Why PhantomData

If you saw the recent blog post on tagged keys you might have wondered: why can’t I generalise this pattern? Why not have a type that looks like this:

struct Tagged<T>(usize);

Well if you try that now, you’ll end up with the following error:

error[E0392]: parameter `T` is never used
 --> src/main.rs:1:15
  |
1 | struct Tagged<T>(usize);
  |               ^ unused type parameter
  |
  = help: consider removing `T` or using a marker such as `std::marker::PhantomData`

That’s right, we’re not allowed to have a type parameter that goes unused. If we want to have a type that looks like the one above we have to add a marker to it like so:

struct Tagged<T>(usize, PhantomData<T>);

This is obviously less ergonomic (we can no longer create a Tagged with just Tagged(my_index)) and raises the question as to why it’s necessary. Why not just have this be a warning, like with unused variables or unused arguments?

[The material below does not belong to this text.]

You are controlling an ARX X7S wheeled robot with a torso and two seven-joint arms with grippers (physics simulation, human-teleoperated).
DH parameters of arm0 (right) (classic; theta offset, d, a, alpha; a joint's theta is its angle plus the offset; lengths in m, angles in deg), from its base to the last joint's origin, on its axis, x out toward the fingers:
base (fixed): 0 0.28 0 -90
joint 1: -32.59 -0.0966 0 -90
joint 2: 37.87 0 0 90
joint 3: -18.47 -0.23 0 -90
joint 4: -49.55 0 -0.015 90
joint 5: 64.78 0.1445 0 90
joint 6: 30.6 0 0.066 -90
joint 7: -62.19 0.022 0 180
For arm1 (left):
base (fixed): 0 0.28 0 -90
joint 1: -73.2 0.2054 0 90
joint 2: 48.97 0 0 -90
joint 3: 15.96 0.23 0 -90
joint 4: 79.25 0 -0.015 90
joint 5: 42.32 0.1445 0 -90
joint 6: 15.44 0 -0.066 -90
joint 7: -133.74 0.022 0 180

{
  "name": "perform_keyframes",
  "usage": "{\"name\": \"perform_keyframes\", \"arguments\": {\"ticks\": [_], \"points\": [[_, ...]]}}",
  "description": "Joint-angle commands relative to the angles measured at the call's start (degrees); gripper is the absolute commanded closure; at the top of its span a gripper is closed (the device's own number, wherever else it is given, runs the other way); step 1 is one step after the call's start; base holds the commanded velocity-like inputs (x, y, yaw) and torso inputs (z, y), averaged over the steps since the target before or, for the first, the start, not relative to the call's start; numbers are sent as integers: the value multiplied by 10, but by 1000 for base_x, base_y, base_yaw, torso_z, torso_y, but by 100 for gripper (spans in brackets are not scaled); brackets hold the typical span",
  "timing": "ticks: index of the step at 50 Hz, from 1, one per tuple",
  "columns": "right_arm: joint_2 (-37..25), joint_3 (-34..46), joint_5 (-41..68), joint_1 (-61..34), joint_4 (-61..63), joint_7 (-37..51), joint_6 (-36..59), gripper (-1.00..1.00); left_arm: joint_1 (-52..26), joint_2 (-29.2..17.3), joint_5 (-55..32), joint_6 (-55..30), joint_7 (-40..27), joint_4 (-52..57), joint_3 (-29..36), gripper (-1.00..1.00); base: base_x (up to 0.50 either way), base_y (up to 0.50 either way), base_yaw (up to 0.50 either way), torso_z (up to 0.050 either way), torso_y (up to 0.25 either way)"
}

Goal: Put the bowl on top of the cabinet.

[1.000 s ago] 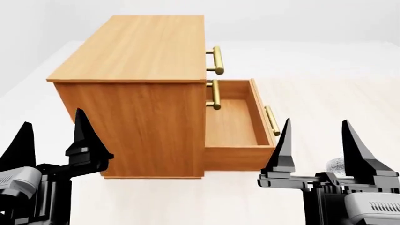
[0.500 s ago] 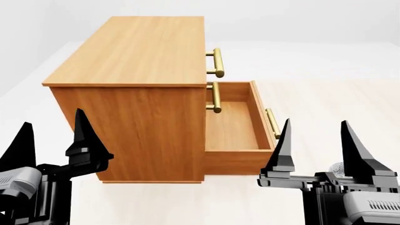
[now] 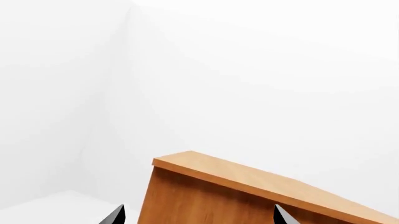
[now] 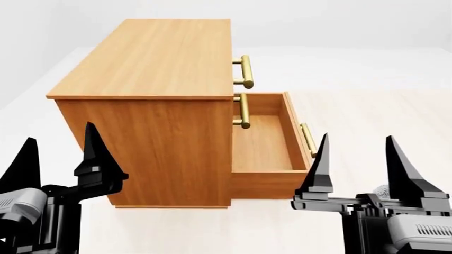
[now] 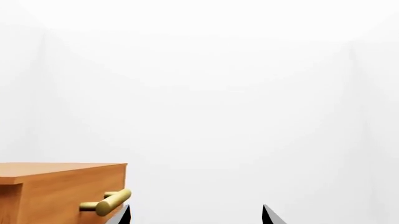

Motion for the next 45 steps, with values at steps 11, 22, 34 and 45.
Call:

The problem, as with many problems, lies with inheritance. Well, not quite, but it lies with subtyping - the most well-known kind of which is Java-style inheritance. In Java, you can create a class that inherits from some other class and then the new class can be used anywhere the inherited class could have been. For example:

public class Dog {
  public void makeNoise() {
    System.out.println("Rurf");
  }
}

public class Spaniel extends Dog {
  public void makeNoise() {
    System.out.println("Bork");
  }
}

public class Main {
  // Even though we declare that this takes a `Dog`,
  // we can also take a `Spaniel` because it inherits
  // from `Dog`.
  public static void squeeze(Dog somedog) {
    somedog.makeNoise();
  }
  
  public static void main(String args[]) {
    Main.squeeze(new Dog()); // Prints "Rurf"
    Main.squeeze(new Spaniel()); // Prints "Bork"
  }
}

I’m sorry to have subjected you to Java. You can stop weeping and screaming now, you’re not in the first year of your computer science course anymore. Unless you are, in which case I’m so sorry.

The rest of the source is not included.